GSA Annual Meeting in Denver, Colorado, USA - 2016

Paper No. 328-3
Presentation Time: 9:00 AM-6:30 PM

RECONSTRUCTING LATE HOLOCENE GLACIAL ADVANCES IN THE NW HIMALAYA, NORTHERN INDIA BY RESOLVING THE PROBLEM OF TOO-OLD (INHERITED) SURFACE EXPOSURE AGES ON YOUNG MORAINES


SAHA, Sourav, Department of Geology, University of Cincinnati, 500 Geology/Physics Building, Cincinnati, OH 45221, OWEN, Lewis A., Geology, University of Cincinnati, 500 Geology/Physics, Cincinnati, OH 45221, ORR, Elizabeth, Department of Geology, University of Cincinnati, 500 Geology-Physics Building, University of Cincinnati, Cincinnati, OH 45220 and DIETSCH, Craig, Department of Geology, University of Cincinnati, Cincinnati, OH 45221-0013, sahasv@mail.uc.edu

Reconstruction of glacial chronostratigraphies at the sub-millennial to century timescale requires high precision dating of geological materials.

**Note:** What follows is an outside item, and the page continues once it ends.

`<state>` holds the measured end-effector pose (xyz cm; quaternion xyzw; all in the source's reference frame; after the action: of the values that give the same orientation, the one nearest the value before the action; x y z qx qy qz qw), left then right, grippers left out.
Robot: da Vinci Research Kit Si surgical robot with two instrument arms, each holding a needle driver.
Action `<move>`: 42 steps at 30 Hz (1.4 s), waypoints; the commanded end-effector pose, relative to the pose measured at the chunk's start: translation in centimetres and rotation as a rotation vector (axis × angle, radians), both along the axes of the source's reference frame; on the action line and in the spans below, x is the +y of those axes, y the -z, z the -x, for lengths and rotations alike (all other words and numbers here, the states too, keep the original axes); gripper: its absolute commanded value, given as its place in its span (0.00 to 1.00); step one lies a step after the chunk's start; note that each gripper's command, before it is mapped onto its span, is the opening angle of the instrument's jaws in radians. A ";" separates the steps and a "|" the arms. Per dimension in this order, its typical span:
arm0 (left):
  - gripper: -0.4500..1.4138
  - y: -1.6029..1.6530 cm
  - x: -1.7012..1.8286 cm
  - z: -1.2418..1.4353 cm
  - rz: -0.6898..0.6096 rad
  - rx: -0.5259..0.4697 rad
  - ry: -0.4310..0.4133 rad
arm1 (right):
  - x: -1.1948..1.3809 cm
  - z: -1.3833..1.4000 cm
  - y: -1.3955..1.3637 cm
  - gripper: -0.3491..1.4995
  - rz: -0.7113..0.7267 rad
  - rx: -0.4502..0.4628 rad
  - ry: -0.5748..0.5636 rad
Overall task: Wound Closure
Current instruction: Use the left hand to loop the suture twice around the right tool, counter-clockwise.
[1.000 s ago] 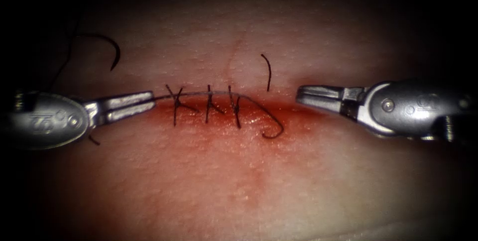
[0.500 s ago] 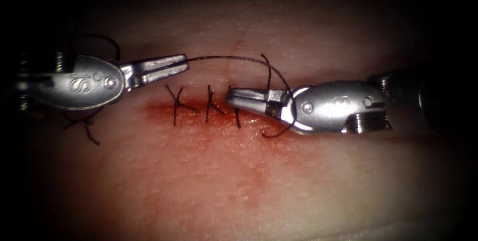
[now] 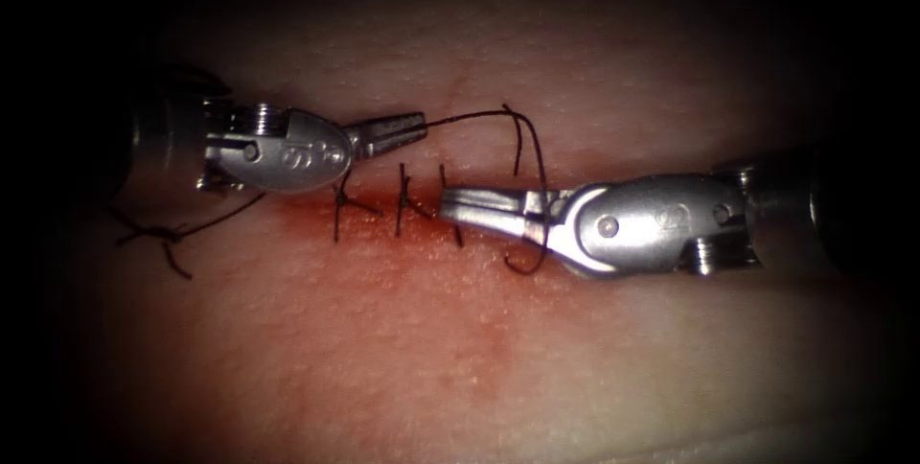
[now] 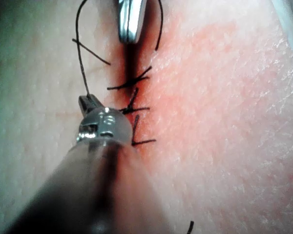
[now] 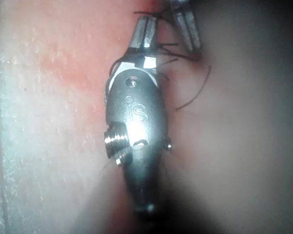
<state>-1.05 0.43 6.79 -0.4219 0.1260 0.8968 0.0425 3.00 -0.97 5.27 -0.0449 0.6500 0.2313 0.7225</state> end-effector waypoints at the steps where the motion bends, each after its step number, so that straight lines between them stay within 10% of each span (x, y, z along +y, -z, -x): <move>1: 0.00 -0.06 -0.04 0.08 0.001 0.001 -0.007 | -0.01 -0.10 -0.07 0.00 -0.003 0.007 -0.005; 6: 0.00 0.13 -0.31 0.12 0.010 0.017 -0.015 | 0.00 -0.16 -0.07 0.00 -0.002 0.014 -0.030; 7: 0.00 0.22 -0.35 0.13 0.013 0.024 -0.014 | 0.00 -0.19 -0.06 0.25 -0.006 0.007 -0.052; 17: 0.00 0.47 -0.78 0.21 0.037 0.050 -0.046 | 0.06 -0.28 -0.07 0.70 -0.032 -0.031 -0.141; 31: 0.00 0.99 -1.18 0.28 0.078 0.078 -0.156 | 0.00 -0.23 -0.32 0.69 -0.021 -0.074 -0.171; 42: 0.00 1.58 -0.59 -0.07 0.145 0.058 -0.155 | -0.12 -0.23 -0.50 0.65 -0.038 -0.115 -0.121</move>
<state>-0.93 -0.11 5.13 -0.4066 0.1601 0.8974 -0.0608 3.16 -1.08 5.72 -0.0832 0.5972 0.2837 0.7456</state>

Due to limitations associated with the availability of suitable organic materials and partial bleaching of quartz grains in the high-altitude Himalayan glaciated environment, both radiocarbon and optically stimulated luminescence dating techniques, respectively, are not widely applicable. Terrestrial cosmogenic nuclide (TCN) surface exposure dating of moraine boulders is most suitable in such geomorphic settings. However, largely due to variable inventory of in situ TCNs inherited from prior exposures, the young moraine boulders manifest large scatter in their apparent ages. Forty-one percent of the 93 published and new Holocene moraines across the Himalayan-Tibetan orogen show reduced chi-squared values >1 and are positively skewed, indicating the likelihood of inheritance of TCNs in glacial boulders. This increases the uncertainties in moraine age calculation using community standard statistical methods and hinder the reconstruction of high-resolution late Holocene glacial chronostratigraphies in the Himalaya and Tibet. Ten supraglacial boulder samples were randomly collected from active ice surfaces in the Urgos and Chhota Shigri valleys of the NW Himalaya, northern India for TCN analysis (using 10Be) to test this problem. In addition, five boulder samples were also collected from a very young moraine in front of Gangotri glacier, northern India, which has been historically documented by early explorers to date to AD 1780. The young moraines in these valleys were also mapped in the field aided by GPS and remote sensing. Additionally, twenty boulder samples were collected from these moraines for 10Be dating. Theoretically, the supraglacial boulders should have zero exposure ages and boulders on the young Gangotri moraine of AD 1780 should have exposure ages at around ~200 yr. Greater than zero ages of supraglacial boulders and >200 yr ages of the young moraine samples should be treated as inherited surface exposure ages. These will subsequently be used to correct the scatter in apparent exposure age distribution of young moraines in these valleys using Chi-Square Goodness of Fit test.